■ **Exercise input**:
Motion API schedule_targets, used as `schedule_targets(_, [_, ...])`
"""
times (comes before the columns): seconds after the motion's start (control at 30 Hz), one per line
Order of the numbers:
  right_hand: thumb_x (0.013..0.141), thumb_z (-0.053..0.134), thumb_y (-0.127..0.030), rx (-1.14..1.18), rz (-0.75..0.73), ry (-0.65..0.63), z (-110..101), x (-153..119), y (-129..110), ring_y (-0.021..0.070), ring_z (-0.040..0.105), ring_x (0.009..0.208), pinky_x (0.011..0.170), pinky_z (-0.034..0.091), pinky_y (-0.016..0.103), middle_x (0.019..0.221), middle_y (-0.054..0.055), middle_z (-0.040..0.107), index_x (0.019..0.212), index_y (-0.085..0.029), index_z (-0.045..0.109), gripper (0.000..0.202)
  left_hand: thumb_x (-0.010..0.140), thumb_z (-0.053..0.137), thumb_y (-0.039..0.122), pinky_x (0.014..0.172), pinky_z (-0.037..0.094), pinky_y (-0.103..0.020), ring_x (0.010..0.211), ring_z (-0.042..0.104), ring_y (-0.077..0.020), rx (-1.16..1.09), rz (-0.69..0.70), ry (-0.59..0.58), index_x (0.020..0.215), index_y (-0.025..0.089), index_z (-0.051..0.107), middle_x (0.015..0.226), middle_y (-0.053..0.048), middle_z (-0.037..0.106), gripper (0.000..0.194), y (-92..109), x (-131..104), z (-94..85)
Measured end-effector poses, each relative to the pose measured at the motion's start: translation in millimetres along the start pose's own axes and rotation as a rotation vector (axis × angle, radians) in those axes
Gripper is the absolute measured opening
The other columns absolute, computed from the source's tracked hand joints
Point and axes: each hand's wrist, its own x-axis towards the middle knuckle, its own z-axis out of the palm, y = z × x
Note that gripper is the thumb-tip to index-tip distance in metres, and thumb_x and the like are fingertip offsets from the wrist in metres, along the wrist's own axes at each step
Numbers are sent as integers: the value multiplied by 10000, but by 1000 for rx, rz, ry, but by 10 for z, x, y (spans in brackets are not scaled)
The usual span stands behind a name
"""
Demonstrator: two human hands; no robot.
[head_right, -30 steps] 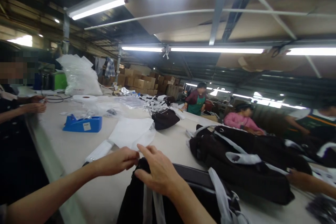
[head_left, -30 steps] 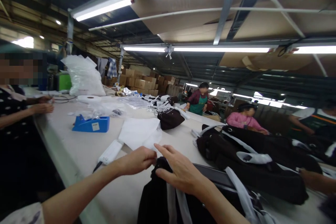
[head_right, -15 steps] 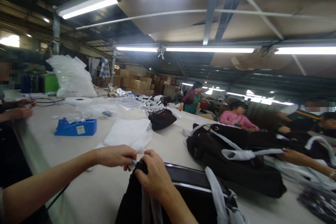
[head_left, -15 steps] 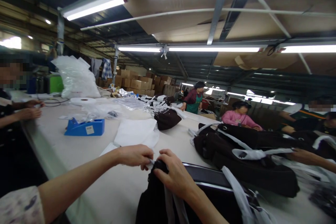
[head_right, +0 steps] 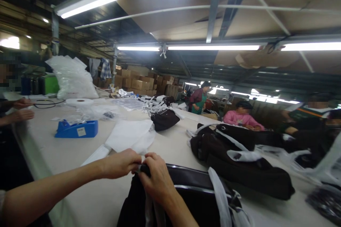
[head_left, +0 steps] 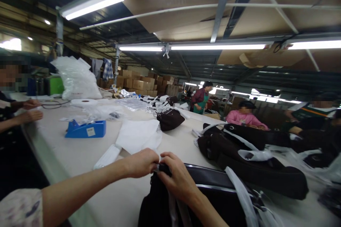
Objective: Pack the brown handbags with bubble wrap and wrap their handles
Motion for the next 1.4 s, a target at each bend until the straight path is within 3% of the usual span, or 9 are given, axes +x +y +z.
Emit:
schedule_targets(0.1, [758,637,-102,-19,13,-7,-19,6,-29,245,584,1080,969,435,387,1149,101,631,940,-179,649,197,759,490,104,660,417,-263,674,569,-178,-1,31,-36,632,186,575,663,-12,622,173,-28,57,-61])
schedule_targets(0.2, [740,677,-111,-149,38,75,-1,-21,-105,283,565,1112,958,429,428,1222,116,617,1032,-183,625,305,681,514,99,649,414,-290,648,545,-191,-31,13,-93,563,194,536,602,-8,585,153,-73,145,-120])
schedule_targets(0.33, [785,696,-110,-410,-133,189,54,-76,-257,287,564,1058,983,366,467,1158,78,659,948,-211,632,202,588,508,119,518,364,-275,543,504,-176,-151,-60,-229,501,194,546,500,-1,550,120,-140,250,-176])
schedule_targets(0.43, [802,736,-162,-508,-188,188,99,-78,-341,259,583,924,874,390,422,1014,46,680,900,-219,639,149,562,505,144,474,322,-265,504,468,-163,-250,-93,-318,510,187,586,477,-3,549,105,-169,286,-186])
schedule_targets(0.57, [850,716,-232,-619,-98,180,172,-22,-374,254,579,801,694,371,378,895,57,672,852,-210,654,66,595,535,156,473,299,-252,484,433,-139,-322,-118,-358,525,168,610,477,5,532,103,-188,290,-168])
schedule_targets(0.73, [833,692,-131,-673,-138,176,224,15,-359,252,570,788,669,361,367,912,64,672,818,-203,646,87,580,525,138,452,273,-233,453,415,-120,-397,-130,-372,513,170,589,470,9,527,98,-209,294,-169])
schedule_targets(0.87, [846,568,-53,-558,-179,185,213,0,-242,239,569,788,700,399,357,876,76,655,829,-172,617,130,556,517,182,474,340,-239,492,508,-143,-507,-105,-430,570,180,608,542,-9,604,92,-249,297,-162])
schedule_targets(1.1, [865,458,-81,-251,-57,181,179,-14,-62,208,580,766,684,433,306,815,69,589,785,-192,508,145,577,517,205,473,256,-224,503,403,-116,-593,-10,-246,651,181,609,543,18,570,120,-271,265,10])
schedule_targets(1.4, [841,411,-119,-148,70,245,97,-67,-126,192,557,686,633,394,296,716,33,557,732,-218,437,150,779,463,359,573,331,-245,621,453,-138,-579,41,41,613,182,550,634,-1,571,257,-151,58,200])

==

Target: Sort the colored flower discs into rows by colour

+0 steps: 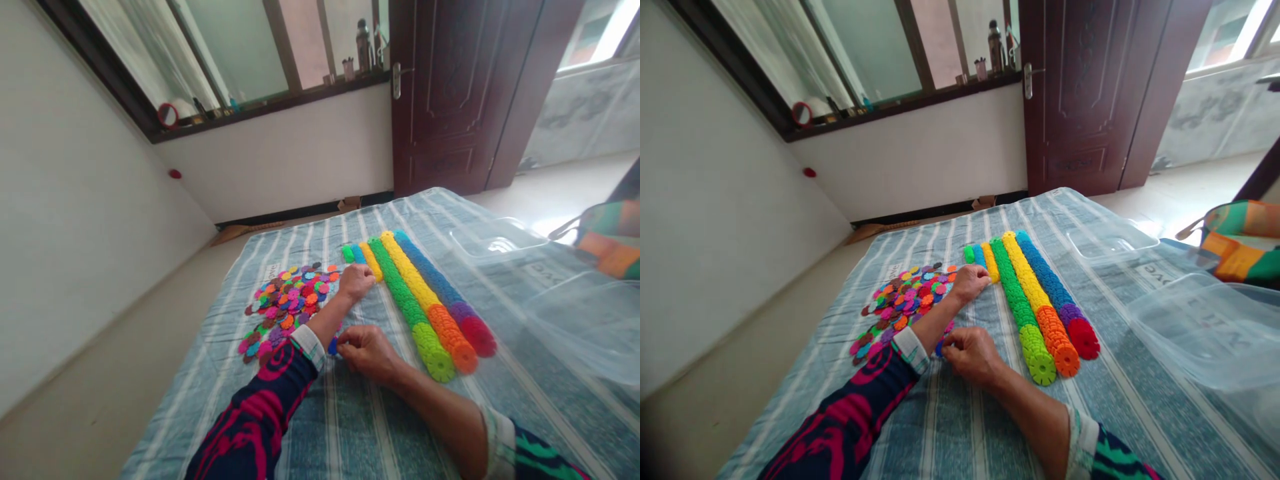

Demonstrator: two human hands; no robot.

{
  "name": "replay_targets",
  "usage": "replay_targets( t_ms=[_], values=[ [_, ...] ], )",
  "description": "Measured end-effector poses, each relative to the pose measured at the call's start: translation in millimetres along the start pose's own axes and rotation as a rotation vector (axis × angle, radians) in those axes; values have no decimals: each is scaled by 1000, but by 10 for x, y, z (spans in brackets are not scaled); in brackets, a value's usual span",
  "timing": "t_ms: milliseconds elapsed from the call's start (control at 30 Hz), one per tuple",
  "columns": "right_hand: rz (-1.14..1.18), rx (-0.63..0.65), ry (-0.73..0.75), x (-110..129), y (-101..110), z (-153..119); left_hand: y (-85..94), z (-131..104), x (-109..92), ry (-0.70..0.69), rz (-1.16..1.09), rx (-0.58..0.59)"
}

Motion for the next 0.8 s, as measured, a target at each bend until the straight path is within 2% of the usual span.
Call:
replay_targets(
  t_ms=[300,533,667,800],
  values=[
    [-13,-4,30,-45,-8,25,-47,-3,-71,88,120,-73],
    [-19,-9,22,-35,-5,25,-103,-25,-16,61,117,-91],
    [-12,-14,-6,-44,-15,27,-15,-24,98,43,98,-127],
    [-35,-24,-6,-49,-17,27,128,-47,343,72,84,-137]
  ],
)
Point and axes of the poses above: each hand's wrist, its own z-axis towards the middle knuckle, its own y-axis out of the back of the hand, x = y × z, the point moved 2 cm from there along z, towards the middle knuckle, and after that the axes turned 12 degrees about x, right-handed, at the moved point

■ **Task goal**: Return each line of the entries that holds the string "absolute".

■ **Answer to the problem**:
Gripper is the absolute measured opening
The other columns absolute, computed from the source's tracked hand joints

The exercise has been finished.